Abstract

Background context Magnetic stimulation (MS), which is used to evaluate motor pathways, is helpful in evaluating cervical spinal cord compression (cervical myelopathy [CM]). Previous studies have shown that the central motor conduction time (CMCT), which is the time taken for the nerve impulses to reach the cervical spinal roots after the stimulation of the motor cortex, is prolonged in CM. However, the duration of motor-evoked potentials (MEPs) in CM has not been studied in detail. Purpose To compare the duration, CMCT and amplitude of MEPs by MS between patients with clinical and magnetic resonance imaging (MRI) features of CM and a control group. Study design/setting A cross-sectional study done at Teaching Hospital, Peradeniya, Sri Lanka. Patient sample Consecutive patients with clinical features of cervical spondylotic myelopathy, without coexisting neurological abnormality. Methods Transcranial and cervical spinal magnetic stimulation were performed on 21 patients with clinical and MRI features of spondylotic CM (mean age, 43.5years; range, 36–63 years; 9 men) and 17 healthy volunteers (mean age, 39.05 years; range, 23–54yrs; 6 males) using a circular coil with a Magstim 200 stimulator. MEPs were recorded over abductor digiti minimi muscle on both hands.

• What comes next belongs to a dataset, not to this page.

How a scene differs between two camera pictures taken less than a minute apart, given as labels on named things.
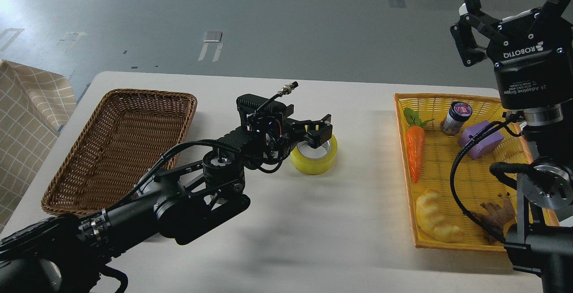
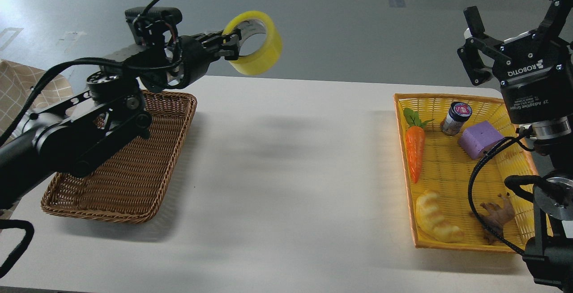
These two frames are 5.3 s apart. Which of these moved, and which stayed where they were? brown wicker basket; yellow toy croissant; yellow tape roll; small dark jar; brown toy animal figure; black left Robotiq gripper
Moved: yellow tape roll; black left Robotiq gripper
Stayed: brown toy animal figure; small dark jar; brown wicker basket; yellow toy croissant

Results Seventeen patients had upper motor neuron (UMN) features in all four limbs; in the others, both lower limbs and one upper limb were affected. The upper limbs with UMN features had shorter duration MEPs compared with the control group. The CMCT and the total motor conduction time were also delayed in the CM group. All three differences were very highly significant (t=5.75, −3.76, 5.27; p<.001). The amplitudes showed no significant difference between the two groups (t=1.27, p=.208). Conclusion This study shows that in addition to the CMCT, the duration of MEPs is also useful in evaluating patients with CM using MS.